SPAWNing Structural Priming Predictions from a Cognitively Motivated Parser
This work addresses the challenge of inferring useful assumptions from syntactic theory for characterizing human sentence representations, though it is incremental as it builds on existing psycholinguistic paradigms and theories.
The authors tackled the problem of testing syntactic theories for human sentence processing by introducing SPAWN, a cognitively motivated parser that generates priming predictions, and found that the Participial-Phase theory aligned with human behavior in relative clauses while the Whiz-Deletion theory did not.
Structural priming is a widely used psycholinguistic paradigm to study human sentence representations. In this work we introduce SPAWN, a cognitively motivated parser that can generate quantitative priming predictions from contemporary theories in syntax which assume a lexicalized grammar.

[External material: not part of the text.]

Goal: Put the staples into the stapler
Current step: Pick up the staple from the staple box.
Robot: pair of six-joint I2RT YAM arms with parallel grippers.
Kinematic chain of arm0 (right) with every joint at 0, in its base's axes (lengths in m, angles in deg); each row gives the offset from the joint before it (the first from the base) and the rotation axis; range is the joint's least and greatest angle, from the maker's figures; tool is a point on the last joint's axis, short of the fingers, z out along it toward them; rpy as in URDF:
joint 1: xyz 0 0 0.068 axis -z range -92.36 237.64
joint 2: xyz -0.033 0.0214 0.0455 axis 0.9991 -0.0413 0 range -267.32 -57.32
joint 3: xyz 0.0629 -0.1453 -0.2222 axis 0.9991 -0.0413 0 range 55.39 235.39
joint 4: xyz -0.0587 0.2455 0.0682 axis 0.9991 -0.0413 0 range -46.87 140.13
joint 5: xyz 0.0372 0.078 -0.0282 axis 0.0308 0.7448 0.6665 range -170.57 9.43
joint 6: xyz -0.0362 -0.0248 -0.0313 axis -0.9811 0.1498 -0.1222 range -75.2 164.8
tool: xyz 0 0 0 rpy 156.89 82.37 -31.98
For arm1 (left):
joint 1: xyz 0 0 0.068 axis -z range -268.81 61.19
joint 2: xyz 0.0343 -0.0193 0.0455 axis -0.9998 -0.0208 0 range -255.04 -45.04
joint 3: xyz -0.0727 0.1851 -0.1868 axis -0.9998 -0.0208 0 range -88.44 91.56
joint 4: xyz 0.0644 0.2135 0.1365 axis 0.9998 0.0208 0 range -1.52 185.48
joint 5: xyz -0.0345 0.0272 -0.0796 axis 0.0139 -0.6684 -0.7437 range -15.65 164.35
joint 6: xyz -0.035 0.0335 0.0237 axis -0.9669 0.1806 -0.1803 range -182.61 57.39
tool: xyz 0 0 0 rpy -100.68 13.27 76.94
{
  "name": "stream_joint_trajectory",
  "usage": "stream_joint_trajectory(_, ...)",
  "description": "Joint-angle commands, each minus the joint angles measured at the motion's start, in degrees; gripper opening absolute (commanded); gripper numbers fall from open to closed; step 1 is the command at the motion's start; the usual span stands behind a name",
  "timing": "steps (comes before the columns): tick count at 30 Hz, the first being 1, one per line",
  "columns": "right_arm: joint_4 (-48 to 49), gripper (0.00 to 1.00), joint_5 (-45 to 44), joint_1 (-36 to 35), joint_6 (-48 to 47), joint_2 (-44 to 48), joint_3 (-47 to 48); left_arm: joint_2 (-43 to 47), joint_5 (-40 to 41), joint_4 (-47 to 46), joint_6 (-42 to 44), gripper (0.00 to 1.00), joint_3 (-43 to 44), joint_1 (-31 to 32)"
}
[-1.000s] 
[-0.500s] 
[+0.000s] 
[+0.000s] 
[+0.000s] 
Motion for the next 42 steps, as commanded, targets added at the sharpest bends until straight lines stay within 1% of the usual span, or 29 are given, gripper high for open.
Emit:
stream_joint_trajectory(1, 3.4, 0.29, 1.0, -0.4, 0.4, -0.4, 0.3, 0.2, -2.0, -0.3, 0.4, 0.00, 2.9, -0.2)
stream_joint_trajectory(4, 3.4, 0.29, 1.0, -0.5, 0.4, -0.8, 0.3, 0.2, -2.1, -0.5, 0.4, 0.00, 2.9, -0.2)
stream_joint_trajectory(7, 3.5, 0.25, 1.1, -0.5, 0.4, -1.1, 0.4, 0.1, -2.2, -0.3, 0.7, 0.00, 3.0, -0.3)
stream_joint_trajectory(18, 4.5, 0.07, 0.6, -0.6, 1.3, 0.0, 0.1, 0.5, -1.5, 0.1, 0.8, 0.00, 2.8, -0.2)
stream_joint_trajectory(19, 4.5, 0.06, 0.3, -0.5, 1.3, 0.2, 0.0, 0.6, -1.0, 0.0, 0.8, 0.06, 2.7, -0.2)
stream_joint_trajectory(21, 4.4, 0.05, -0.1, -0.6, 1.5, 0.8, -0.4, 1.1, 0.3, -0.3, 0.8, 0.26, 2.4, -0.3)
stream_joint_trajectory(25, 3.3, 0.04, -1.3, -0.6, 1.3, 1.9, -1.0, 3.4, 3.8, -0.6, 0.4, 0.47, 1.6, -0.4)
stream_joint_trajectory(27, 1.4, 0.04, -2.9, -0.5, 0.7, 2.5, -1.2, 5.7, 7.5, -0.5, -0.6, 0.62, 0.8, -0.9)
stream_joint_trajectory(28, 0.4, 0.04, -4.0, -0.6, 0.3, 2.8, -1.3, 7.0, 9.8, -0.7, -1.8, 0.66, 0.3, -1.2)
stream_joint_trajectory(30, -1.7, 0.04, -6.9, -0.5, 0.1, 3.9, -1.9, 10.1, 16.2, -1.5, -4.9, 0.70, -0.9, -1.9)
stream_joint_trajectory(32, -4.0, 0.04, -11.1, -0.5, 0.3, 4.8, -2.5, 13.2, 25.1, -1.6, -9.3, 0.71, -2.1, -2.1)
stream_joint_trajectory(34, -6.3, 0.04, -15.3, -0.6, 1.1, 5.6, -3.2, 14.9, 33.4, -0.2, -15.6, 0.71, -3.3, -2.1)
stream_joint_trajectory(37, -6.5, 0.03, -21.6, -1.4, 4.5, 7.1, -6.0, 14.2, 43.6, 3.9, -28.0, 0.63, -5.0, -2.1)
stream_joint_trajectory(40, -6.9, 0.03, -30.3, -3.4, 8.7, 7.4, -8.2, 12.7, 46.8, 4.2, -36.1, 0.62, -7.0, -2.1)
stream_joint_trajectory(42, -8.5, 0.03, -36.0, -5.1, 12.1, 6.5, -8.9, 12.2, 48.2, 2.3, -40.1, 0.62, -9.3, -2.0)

By generating and testing priming predictions from competing theoretical accounts, we can infer which assumptions from syntactic theory are useful for characterizing the representations humans build when processing sentences. As a case study, we use SPAWN to generate priming predictions from two theories (Whiz-Deletion and Participial-Phase) which make different assumptions about the structure of English relative clauses. By modulating the reanalysis mechanism that the parser uses and strength of the parser's prior knowledge, we generated nine sets of predictions from each of the two theories. Then, we tested these predictions using a novel web-based comprehension-to-production priming paradigm. We found that while the some of the predictions from the Participial-Phase theory aligned with human behavior, none of the predictions from the the Whiz-Deletion theory did, thus suggesting that the Participial-Phase theory might better characterize human relative clause representations.